I left the funeral, very somber. I realize that's not an unusual feeling after such a service. But, I tend to bounce back from things like this rather quickly. I'm not sure why, but I'm pretty good at pushing things aside. My old psychology professor would say that I have very good defense and coping mechanisms, however, I think it's more like I can tend to be a bit jaded at times. Not too much surprises me; not too much shocks me. For very long anyway.

But today, I can't stop crying.

It's seriously been hours now that the funeral ended, and I'm still crying. I've only now realized, as I sat down to the computer, that these tears are those of cleansing. Yes, I'm truly sad for the husband who lost his wife. Heartbroken for him, actually. But these tears run deeper than that.

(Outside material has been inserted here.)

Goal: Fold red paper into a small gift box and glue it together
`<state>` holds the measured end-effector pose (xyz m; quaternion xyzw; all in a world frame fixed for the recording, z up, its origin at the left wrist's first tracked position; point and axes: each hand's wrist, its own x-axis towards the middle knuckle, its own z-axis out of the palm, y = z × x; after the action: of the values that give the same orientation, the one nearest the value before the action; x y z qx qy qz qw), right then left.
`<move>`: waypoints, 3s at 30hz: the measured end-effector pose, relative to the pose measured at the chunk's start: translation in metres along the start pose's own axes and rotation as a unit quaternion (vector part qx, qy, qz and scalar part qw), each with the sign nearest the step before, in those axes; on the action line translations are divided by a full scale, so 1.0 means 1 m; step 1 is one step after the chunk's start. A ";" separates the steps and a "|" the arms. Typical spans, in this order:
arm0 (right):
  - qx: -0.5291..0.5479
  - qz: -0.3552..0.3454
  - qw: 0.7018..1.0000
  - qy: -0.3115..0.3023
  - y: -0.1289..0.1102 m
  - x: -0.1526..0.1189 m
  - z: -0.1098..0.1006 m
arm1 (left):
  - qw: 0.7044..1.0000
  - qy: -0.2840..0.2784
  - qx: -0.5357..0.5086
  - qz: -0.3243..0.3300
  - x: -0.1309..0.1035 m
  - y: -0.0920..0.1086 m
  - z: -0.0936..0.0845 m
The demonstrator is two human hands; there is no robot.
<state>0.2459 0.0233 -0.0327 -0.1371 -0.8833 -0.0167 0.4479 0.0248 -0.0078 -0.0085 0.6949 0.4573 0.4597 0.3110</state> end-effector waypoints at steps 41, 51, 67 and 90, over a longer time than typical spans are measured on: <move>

This has been a season of sadness for so many people that we know. And many that we don't know, I'm sure. And, there's never a guarantee as to how long such a season may last.

I've already mentioned that I can tend to push things aside - or even down deep inside - but you can only hold things in for so long. And today, whatever was lurking in the corners of my soul; my mind, came flooding out. I was apparently in need of a cleansing and didn't really realize it.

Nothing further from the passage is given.